Dal Porcellum alla porcata bis? Tuttavia questa intesa la difende Bersani, dal quale lei si smarca?
«Come ha detto D´Alimonte non vorrei che puntando a Berlino ci ritrovassimo a Weimar, all´ingovernabilità. Io sto sostenendo la mozione con la quale Bersani ha vinto il Congresso».
Fin qui il merito. Quale è la sua contrarietà politica?
«L´ingovernabilità non può che produrre le Larghe Intese. Sono onesti quelli dell´Udc, lo dichiarano, anche perché se ne avvantaggerebbero. Il Pdl, che prevede di perdere, ha così la possibilità di pareggiare. Ma dove sta il vantaggio per il Pd? Soprattutto dove sta il vantaggio per l´Italia? In questi giorni, il governo tecnico ha avanzato una proposta di riforma strutturale del mercato del lavoro e dell´articolo 18, e si è visto che senza la politica non c´è tecnica che regga, non si fanno le scelte.
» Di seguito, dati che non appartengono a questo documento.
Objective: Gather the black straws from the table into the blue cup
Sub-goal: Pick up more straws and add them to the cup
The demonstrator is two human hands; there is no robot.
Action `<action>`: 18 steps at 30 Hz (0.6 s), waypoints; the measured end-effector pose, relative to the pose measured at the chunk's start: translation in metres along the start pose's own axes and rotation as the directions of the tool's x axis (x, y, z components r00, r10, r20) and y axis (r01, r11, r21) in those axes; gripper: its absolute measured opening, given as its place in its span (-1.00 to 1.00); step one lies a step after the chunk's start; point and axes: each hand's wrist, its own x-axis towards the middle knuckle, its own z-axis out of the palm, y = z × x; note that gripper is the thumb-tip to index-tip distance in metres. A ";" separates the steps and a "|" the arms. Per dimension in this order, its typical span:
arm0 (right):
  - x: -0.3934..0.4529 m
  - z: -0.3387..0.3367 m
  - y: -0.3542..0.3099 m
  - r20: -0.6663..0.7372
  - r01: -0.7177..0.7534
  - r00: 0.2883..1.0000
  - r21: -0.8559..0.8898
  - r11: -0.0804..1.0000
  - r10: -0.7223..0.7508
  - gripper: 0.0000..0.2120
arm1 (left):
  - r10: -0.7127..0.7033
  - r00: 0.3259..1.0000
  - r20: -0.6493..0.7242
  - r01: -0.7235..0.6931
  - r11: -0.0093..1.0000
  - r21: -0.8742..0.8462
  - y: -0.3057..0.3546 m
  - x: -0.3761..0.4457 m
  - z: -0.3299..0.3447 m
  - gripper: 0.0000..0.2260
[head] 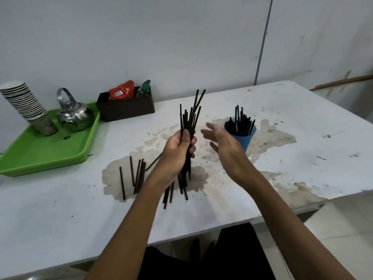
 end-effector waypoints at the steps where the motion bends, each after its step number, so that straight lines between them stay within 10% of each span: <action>1: 0.004 -0.004 -0.009 -0.006 -0.014 1.000 0.085 0.996 0.015 -0.48 | 0.044 0.999 -0.030 -0.043 0.999 0.016 -0.002 0.001 0.010 -0.77; 6: 0.024 -0.027 -0.046 -0.040 -0.050 0.997 0.333 0.942 0.067 -0.46 | 0.138 0.985 -0.107 -0.130 0.988 0.081 -0.016 -0.002 0.047 -0.74; 18: 0.038 -0.034 -0.041 0.040 -0.027 0.999 0.098 0.995 0.023 -0.59 | 0.327 0.936 -0.132 -0.283 0.920 0.271 -0.054 -0.016 0.067 -0.78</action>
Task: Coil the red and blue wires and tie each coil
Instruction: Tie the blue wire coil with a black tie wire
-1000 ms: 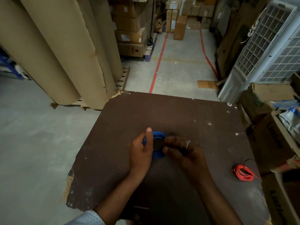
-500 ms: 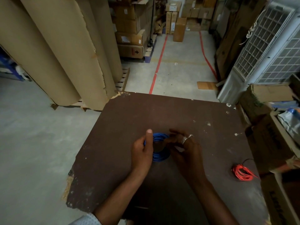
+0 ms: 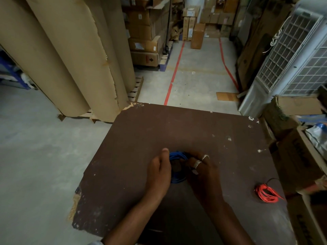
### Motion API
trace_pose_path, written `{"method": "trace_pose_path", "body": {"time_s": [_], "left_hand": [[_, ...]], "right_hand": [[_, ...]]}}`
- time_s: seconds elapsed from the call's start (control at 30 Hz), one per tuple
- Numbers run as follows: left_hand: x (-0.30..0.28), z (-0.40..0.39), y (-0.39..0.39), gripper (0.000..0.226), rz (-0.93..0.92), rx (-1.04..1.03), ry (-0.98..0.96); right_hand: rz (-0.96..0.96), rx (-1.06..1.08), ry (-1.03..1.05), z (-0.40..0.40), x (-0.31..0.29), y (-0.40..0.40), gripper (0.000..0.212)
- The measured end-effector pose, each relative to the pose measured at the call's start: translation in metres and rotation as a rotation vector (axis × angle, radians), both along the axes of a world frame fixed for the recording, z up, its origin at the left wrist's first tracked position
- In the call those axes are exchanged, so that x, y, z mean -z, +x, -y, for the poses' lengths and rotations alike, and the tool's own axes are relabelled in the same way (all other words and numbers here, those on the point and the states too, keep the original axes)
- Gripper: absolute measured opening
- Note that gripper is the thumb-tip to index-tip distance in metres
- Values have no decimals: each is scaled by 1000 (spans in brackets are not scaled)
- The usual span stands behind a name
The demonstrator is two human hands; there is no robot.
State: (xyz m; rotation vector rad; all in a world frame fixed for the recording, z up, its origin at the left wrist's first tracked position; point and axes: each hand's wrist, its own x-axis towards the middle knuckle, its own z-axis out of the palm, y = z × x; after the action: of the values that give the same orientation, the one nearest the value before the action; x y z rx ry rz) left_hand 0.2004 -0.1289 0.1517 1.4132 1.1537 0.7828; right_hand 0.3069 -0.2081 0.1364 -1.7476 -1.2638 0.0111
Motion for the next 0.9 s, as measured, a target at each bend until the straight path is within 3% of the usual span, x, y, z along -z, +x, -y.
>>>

Perché le riforme strutturali rispondono a un progetto di società, e domandano la democrazia competitiva e dell´alternanza. Non si può stare a lungo nel limbo delle Larghe Intese».
Quindi non le piacerebbe un Monti-bis?
«Un Monti-bis, o chi per lui, non farebbe bene al paese. L´Italia ha bisogno di riprogettarsi e di riprogettare l´Europa. O con le idee del centrodestra o con le idee del centrosinistra. Sulle grandi questioni i due schieramenti continuano ad essere alternativi. Se il Pd fa battaglia sull´articolo 18 è perché abbiamo in mente un certo tipo di società. Con questa legge elettorale rinunciamo a costruire l´alternativa».
Monti ha fatto sapere che per il suo governo c´è un forte consenso e per i partiti no. È così?
«So che siamo in un momento difficile, ma questo non può consentire a Monti di creare un conflitto tra il suo governo e i partiti che lo sostengono in Parlamento. Da Monti un cedimento populista basato sui sondaggi non me l´aspettavo. I partiti però devono riscattarsi, mentre questo accordo sulla legge elettorale è il frutto contraddittorio di una rassegnazione».